# The Greatest Ebay Auction



## flamingo (Nov 5, 2005)

I suggest you read the whole thing. It may alter your life, I know it changed mine...

http://cgi.ebay.com/ws/eBayISAPI.dll?ViewItem&item=130144061675


----------



## Guest (Sep 1, 2007)

that was AWSOME!!!! that person was either really pissed or has a great sense of humor. i have to remember this one

child dwarn to it like a bug to the bug zapper....lmao


----------



## Guest (Sep 2, 2007)

That was probably the best thing I've ever read in my entire life.

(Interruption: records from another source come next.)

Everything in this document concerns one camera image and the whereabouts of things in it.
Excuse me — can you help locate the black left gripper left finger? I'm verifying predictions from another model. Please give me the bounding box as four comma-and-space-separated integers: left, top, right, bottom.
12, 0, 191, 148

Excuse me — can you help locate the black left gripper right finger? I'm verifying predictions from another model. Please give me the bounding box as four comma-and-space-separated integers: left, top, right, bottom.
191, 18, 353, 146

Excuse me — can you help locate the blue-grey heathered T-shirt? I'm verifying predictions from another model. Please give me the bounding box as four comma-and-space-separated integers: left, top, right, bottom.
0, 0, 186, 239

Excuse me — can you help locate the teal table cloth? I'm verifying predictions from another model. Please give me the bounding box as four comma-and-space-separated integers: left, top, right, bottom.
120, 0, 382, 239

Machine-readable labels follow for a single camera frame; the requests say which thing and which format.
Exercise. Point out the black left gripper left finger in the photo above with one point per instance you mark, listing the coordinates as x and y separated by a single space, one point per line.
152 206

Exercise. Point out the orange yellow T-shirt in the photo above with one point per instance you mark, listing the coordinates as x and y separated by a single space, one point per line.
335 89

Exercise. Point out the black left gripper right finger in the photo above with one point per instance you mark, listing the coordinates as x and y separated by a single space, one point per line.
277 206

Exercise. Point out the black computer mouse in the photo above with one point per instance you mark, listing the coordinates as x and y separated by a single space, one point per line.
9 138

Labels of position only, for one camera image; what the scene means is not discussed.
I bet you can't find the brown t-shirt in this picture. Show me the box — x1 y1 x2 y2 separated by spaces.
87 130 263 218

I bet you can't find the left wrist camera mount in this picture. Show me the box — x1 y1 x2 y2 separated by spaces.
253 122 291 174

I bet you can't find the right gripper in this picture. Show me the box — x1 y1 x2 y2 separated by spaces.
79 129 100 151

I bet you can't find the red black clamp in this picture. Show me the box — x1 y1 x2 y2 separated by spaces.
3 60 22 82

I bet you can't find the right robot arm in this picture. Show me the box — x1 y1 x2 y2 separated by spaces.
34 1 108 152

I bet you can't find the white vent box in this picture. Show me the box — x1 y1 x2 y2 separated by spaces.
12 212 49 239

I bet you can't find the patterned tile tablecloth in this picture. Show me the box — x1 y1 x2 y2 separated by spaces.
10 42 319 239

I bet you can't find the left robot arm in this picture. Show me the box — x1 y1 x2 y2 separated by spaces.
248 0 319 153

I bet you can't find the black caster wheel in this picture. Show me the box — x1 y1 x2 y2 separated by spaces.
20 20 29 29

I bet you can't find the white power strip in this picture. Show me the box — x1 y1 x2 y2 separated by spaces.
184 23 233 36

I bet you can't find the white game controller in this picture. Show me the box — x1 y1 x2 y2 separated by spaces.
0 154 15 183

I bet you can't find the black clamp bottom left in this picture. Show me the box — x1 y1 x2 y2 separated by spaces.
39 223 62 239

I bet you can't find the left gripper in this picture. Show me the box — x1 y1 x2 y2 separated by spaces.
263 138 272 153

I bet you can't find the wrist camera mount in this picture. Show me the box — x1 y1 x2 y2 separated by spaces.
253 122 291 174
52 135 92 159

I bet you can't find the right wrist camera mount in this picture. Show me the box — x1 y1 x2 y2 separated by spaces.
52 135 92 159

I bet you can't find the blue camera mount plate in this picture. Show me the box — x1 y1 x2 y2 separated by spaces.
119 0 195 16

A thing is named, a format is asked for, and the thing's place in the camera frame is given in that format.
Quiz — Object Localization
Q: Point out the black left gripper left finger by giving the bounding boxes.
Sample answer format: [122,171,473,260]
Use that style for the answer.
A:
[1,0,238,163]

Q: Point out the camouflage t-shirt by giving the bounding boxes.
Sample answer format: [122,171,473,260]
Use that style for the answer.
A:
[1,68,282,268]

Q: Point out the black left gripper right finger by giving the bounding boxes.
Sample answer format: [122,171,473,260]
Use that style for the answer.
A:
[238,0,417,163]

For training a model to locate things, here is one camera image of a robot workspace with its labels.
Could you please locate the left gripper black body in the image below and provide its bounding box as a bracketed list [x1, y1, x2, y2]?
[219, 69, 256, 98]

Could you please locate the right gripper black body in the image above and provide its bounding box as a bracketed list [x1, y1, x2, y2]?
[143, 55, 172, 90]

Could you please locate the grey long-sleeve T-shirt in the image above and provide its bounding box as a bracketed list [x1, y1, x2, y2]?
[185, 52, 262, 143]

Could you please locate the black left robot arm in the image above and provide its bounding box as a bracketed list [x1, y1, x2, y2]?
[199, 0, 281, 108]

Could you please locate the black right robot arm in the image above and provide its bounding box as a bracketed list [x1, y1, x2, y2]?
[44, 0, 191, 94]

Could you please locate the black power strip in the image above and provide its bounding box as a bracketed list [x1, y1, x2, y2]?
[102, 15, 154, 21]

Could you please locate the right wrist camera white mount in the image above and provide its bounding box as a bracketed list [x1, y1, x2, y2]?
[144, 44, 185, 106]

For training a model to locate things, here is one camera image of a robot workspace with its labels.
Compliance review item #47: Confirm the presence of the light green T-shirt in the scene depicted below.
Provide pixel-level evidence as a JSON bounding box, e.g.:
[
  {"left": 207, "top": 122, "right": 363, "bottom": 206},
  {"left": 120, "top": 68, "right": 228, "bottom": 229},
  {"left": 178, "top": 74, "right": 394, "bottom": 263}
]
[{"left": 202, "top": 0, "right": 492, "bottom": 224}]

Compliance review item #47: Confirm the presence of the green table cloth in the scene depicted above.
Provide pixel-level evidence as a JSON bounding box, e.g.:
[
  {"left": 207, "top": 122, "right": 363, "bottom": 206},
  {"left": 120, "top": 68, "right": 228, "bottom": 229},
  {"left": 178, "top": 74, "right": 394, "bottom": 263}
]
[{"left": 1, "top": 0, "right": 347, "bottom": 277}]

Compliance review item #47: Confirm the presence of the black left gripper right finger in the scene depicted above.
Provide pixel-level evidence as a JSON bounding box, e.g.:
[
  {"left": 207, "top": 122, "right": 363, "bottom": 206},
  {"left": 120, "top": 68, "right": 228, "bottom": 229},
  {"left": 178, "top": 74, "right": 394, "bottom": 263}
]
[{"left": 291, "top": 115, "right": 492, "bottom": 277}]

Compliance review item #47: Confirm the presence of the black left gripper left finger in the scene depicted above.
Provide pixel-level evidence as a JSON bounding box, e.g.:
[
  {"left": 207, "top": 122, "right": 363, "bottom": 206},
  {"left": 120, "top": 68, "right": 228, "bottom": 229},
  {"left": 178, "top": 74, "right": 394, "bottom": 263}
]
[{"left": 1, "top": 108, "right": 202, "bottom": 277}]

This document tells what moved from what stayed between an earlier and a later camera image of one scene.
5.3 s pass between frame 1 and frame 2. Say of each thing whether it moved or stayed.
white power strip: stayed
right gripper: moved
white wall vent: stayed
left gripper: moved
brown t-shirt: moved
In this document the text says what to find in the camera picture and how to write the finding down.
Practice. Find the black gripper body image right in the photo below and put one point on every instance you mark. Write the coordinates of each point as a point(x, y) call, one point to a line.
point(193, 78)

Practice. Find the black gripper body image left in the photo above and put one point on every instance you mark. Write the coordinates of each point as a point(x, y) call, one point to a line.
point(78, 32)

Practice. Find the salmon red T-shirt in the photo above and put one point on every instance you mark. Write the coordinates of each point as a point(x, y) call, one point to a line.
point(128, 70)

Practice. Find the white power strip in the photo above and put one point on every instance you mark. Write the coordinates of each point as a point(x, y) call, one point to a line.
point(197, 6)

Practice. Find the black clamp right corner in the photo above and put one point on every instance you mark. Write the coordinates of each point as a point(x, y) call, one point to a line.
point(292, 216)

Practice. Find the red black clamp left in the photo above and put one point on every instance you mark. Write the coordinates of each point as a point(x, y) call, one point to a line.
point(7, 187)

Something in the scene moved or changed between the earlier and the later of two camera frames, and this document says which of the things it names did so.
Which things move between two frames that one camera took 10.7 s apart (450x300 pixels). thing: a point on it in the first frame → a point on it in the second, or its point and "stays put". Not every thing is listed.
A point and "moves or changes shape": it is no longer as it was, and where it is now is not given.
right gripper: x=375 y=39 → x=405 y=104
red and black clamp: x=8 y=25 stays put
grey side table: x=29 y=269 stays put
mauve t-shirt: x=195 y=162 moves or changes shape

Dylan, you made my day. :lol:

I read this to my parents and sister and they were cracking up (especially my mom). :lol:


----------



## Obsidian (May 20, 2007)

At 142 bucks for the cards I'm thinking she could make a killing if she talked them into this behavior more often!


----------



## mcdanielnc89 (Jun 7, 2007)

lol... OK.. she aparently only gave like 10 bucks for it ELSE she would have noticed it ringing up!!!! OR I WOULD HAVE!!!


----------



## Steve155 (Aug 28, 2007)

Omg! That is just the funniest thg i have heard in a long time!
And the price for them is just crazy!


----------



## Buggy (Oct 17, 2006)

LOL, I love this womans wit and sense of humor, and with 6 kids it's a good thing she has one! She sounds a lot like me. I have only TWO children and I can sympathize with her. Thanks for the post Dylan!


----------



## flamingo (Nov 5, 2005)

Reading that story made me laugh yesterday, even though I wasn't in the greatest mood .

She also has a blog: http://mom2my6pack.blogspot.com/


----------